A Resilient Consumer Faces Near-Term Headwinds
In the immediate future, economists anticipate that consumer sentiment is unlikely to see significant improvement, largely due to persistent geopolitical tensions and their impact on commodity prices. The ongoing Iran War has kept oil prices elevated, exceeding $100 a barrel. This has contributed to a national average gasoline price that has surpassed $4 per gallon, a threshold identified in a 2022 AAA survey as the point at which a majority of Americans begin to alter their lifestyle choices. Data from Gasbuddy, a fuel price tracking platform, indicates a near doubling of its daily active user base in March as the conflict intensified, illustrating the direct impact of rising fuel costs on consumer behavior and awareness.
The ripple effects of these higher energy prices are being felt across various sectors. Whirlpool reported a "recession-level" decline in appliance demand, directly attributing it to cratering consumer confidence stemming from the Middle East conflict. Similarly, McDonald’s CEO Chris Kempczinski cautioned analysts that rising gas prices are putting pressure on consumers’ discretionary spending, potentially impacting sales.
The trajectory of the job market will also play a crucial role in shaping consumer sentiment and behavior. Recent government data indicated that the U.S. job market expanded more than anticipated in April, while maintaining a pattern of "low-hire, low-fire," suggesting a stable but not overly dynamic labor environment.
Despite these ongoing uncertainties and their prevailing gloomy outlook, the resilience of American consumers, who are responsible for approximately two-thirds of all economic activity, is unlikely to falter.
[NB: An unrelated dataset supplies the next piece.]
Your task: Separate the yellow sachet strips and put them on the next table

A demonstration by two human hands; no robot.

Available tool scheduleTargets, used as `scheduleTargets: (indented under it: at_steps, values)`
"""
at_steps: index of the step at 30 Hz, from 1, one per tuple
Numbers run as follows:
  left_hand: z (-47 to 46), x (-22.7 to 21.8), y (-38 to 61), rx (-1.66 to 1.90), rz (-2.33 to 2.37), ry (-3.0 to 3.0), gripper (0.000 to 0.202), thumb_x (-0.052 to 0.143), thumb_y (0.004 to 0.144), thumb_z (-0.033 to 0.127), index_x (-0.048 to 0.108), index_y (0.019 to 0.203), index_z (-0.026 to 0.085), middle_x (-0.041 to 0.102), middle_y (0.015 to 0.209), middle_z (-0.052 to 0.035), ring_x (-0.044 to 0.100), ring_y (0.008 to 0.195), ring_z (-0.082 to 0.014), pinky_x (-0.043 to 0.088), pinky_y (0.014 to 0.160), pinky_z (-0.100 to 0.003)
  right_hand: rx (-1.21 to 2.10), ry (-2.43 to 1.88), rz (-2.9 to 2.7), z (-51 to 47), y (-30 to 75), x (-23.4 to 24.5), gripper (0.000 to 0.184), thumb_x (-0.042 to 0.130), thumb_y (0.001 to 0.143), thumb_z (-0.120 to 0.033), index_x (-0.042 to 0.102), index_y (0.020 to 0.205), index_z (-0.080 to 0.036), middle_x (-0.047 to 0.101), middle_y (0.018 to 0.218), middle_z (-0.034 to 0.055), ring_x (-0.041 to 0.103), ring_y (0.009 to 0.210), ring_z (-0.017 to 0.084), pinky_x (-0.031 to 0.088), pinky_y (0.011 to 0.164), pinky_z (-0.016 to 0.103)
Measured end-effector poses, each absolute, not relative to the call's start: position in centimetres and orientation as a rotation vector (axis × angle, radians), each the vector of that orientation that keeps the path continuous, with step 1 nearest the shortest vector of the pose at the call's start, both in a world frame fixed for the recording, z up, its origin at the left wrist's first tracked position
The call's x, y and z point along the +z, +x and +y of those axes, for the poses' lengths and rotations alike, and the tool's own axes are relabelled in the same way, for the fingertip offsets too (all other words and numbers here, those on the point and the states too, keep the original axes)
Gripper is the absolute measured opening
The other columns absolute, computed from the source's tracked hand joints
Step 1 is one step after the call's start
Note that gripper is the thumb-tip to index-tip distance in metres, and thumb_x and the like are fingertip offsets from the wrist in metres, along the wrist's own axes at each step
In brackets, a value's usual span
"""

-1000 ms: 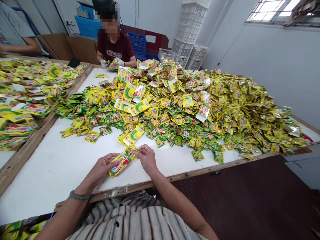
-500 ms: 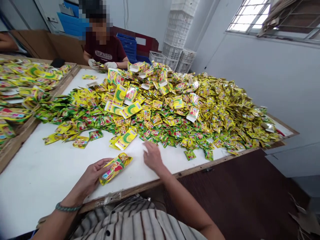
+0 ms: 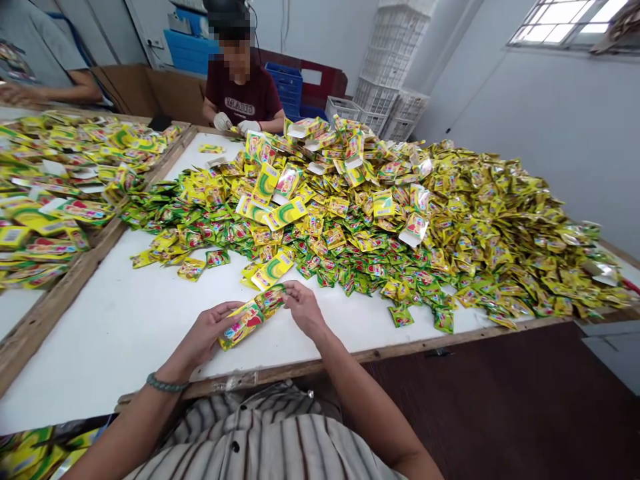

Winograd remains optimistic about the fundamental strength of the consumer, concluding, "It’s a foolish man who bets against the U.S. consumer. The base case has to be that the consumer continues to plug along." This assertion suggests that while sentiment may remain subdued, the underlying capacity and propensity to spend by American households will continue to drive economic activity. The challenge for policymakers and analysts alike will be to navigate this complex environment where expressed pessimism does not fully translate into a contraction of economic output. The enduring question remains whether the current sustained period of low consumer confidence represents a temporary anomaly or a fundamental shift in how Americans perceive their financial security in an increasingly volatile global landscape.